Time for compulsory BAME diversity reporting?
Hello and welcome to issue 93, the BAME Diversity issue. Gender dominates the diversity agenda, and the introduction of compulsory gender pay gap reporting for organisations in England, Wales and Scotland with 250 or more employees is already creating a culture shift, with the media spotlight shining on organisations as they make their first compulsory reports.
Increasingly though, forward thinking organisations are starting to monitor their BAME pay gaps too. Professional services firms such as PwC and Deloitte have been leading the charge here, and the issue is gaining more coverage. Gender pay gaps and BAME pay gaps come about because of an imbalance. If there are more men and more non-BAME staff in the most senior, highest paying roles in an organisation then there will be gaps.
The McGregor-Smith Review – an independent report commissioned by the Government from 2017 – found that whilst 12.5% of the UK population are BAME, they hold just 6% of top management positions. The UK’s BAME population is set to grow to 20% by 2030 from around 14% at present though, so organisations cannot afford to neglect this key part of the labour market.

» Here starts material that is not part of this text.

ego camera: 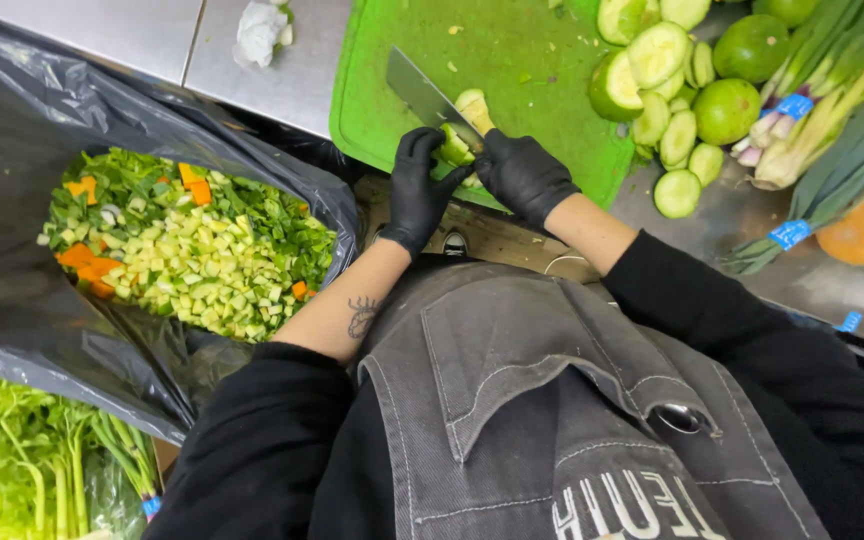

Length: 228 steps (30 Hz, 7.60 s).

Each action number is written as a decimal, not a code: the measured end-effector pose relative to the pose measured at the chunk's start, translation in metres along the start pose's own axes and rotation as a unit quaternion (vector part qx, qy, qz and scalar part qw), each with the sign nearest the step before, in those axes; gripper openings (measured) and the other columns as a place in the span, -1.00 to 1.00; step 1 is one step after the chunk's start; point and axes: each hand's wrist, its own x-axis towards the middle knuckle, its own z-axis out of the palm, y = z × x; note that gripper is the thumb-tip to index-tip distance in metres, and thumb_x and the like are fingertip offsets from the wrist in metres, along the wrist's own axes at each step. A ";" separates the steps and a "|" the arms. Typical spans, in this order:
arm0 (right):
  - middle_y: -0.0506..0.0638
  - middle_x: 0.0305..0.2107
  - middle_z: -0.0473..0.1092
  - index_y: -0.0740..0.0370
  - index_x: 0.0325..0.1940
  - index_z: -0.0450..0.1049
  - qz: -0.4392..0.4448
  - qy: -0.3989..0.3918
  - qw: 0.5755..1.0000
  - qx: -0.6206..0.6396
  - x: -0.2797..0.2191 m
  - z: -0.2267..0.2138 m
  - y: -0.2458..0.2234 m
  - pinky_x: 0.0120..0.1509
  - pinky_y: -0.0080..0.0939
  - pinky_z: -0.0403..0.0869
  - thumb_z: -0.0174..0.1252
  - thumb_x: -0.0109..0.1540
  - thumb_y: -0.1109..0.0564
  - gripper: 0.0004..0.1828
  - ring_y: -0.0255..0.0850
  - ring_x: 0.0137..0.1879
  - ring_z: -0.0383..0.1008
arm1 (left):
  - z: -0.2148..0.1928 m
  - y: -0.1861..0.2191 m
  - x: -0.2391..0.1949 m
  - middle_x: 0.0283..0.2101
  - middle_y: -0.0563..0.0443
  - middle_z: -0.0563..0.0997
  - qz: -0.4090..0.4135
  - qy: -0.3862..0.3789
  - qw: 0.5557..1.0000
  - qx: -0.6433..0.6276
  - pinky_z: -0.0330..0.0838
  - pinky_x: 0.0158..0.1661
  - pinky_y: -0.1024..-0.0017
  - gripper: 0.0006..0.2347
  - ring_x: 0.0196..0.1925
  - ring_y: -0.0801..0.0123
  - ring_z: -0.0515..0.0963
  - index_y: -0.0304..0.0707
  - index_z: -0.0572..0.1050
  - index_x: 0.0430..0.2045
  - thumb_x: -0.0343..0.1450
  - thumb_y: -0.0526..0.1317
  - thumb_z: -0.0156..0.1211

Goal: Chopping green vegetables and tomatoes into a large bag of mixed produce.

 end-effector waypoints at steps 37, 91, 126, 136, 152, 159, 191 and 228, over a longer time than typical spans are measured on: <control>-0.08 -0.62 0.32 0.21 -0.05 0.46 0.221 0.036 0.847 0.483 -0.041 0.025 0.045 -0.58 -0.26 0.28 0.10 0.34 0.12 -0.84 -0.33 -0.64 0.26 | 0.034 0.023 0.070 0.47 -0.49 -0.09 -0.082 -0.093 0.948 0.292 -0.22 0.37 -0.40 0.16 0.48 -0.51 -0.15 -0.13 0.11 0.40 -0.03 0.49 0.46; -0.10 -0.51 0.36 0.20 0.11 0.38 0.006 0.033 0.835 0.549 -0.011 -0.057 -0.022 -0.47 -0.26 0.36 0.06 0.44 0.10 -0.80 -0.32 -0.53 0.33 | -0.120 -0.012 0.034 -0.16 -0.19 0.57 -0.194 0.068 0.978 -0.026 0.59 -0.17 0.37 -0.68 -0.21 0.27 0.53 -0.22 0.55 0.06 0.39 -0.31 0.29; -0.07 -0.58 0.32 0.20 -0.02 0.41 0.200 0.164 0.798 0.544 -0.105 -0.074 0.074 -0.51 -0.25 0.30 0.08 0.38 0.08 -0.83 -0.27 -0.58 0.30 | 0.009 -0.022 0.072 -0.30 -0.25 0.57 -0.005 -0.061 0.993 0.097 0.50 -0.18 0.13 -0.77 -0.22 -0.15 0.60 -0.28 0.52 -0.40 0.16 -0.32 0.44; -0.06 -0.59 0.32 0.20 -0.05 0.40 0.238 0.174 0.796 0.529 -0.129 -0.071 0.092 -0.51 -0.24 0.30 0.06 0.36 0.14 -0.87 -0.26 -0.59 0.28 | 0.056 -0.046 0.108 -0.27 -0.31 0.54 0.008 -0.172 0.968 0.184 0.42 -0.19 -0.06 -0.78 -0.18 -0.27 0.55 -0.30 0.41 -0.31 0.24 -0.39 0.27; -0.05 -0.61 0.31 0.20 -0.09 0.40 0.271 0.220 0.774 0.529 -0.160 -0.066 0.117 -0.53 -0.23 0.29 0.08 0.35 0.15 -0.91 -0.26 -0.61 0.28 | 0.161 -0.081 0.122 -0.11 -0.43 0.50 0.033 -0.247 0.923 0.292 0.54 -0.20 0.06 -0.89 -0.18 -0.17 0.61 -0.30 0.45 -0.20 0.47 -0.35 -0.01; -0.05 -0.62 0.30 0.22 -0.10 0.42 0.286 0.236 0.766 0.525 -0.158 -0.082 0.123 -0.52 -0.23 0.28 0.05 0.35 0.17 -0.91 -0.26 -0.60 0.27 | -0.070 -0.036 0.130 -0.43 -0.20 0.62 -0.107 -0.125 0.986 0.041 0.48 -0.39 0.29 -0.90 -0.44 0.20 0.63 -0.37 0.56 -0.32 0.35 -0.36 0.23; -0.06 -0.62 0.29 0.23 -0.11 0.39 0.353 0.363 0.701 0.503 -0.238 -0.070 0.150 -0.55 -0.22 0.25 0.08 0.35 0.21 -0.94 -0.27 -0.61 0.26 | 0.204 0.034 0.161 -0.06 -0.12 0.59 0.341 -0.362 0.835 0.237 0.48 -0.19 0.04 -0.72 -0.01 -0.09 0.55 -0.14 0.57 -0.13 0.29 -0.35 0.25; 0.28 -0.41 0.50 0.23 -0.16 0.42 0.045 0.121 0.992 -0.015 -0.071 -0.084 0.087 -0.18 0.29 0.43 0.12 0.34 0.02 -0.79 0.30 -0.24 0.52 | 0.056 0.027 0.070 -0.03 -0.25 0.56 0.074 -0.157 0.981 0.091 0.46 0.00 0.10 -0.61 0.03 -0.15 0.51 -0.28 0.41 -0.05 0.28 -0.32 0.41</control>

In this issue we hear from Pavita Cooper, Chair of the CMI / British Academy of Management Delivering Diversity Research Advisory Board, who encourages organisations to gather data about BAME diversity in the workplace. In Delivering Diversity research carried out in 2017, 83% of HR / diversity leaders surveyed say they need better data to drive progress on race and ethnicity.
Transferring lesson from progress on gender
Delivering Diversity recommendations encourage employers to transfer lessons from progress made on gender. Only 21% of companies surveyed report publicly on BAME diversity as opposed to 71% on gender. As gender pay gap reporting is normalised, hopefully the methodologies and skills her can be applied in a broader context.
The report also highlights the sense of awkwardness amongst many employers who shy away from conversations about race for fear of saying the wrong thing. It is suggested that conversations are rebooted.
We also hear from Kathleen Henehan of the Resolution Foundation about the employment and pay penalities for BAME graduates in the workforce. Shockingly, there are graduate pay gaps of around 28% between white men and Black African women, Pakistani women, and Pakistani men.
These issues are complex and the Baroness Warsi Foundation makes the point that the challenges are found “at the intersection of identity – from class, to race, to gender and faith”. Clearly the issues won’t be resolved overnight but by taking an interest in the issues and taking action to help where we can, we can all make a positive difference.
I’m also proud to bring you our regular round up of case studies of awesome women who are breaking down the barriers and blazing a trail in male dominated fields. It was my great pleasure speaking to them and I hope you enjoy reading their stories. I defy you not to feel uplifted.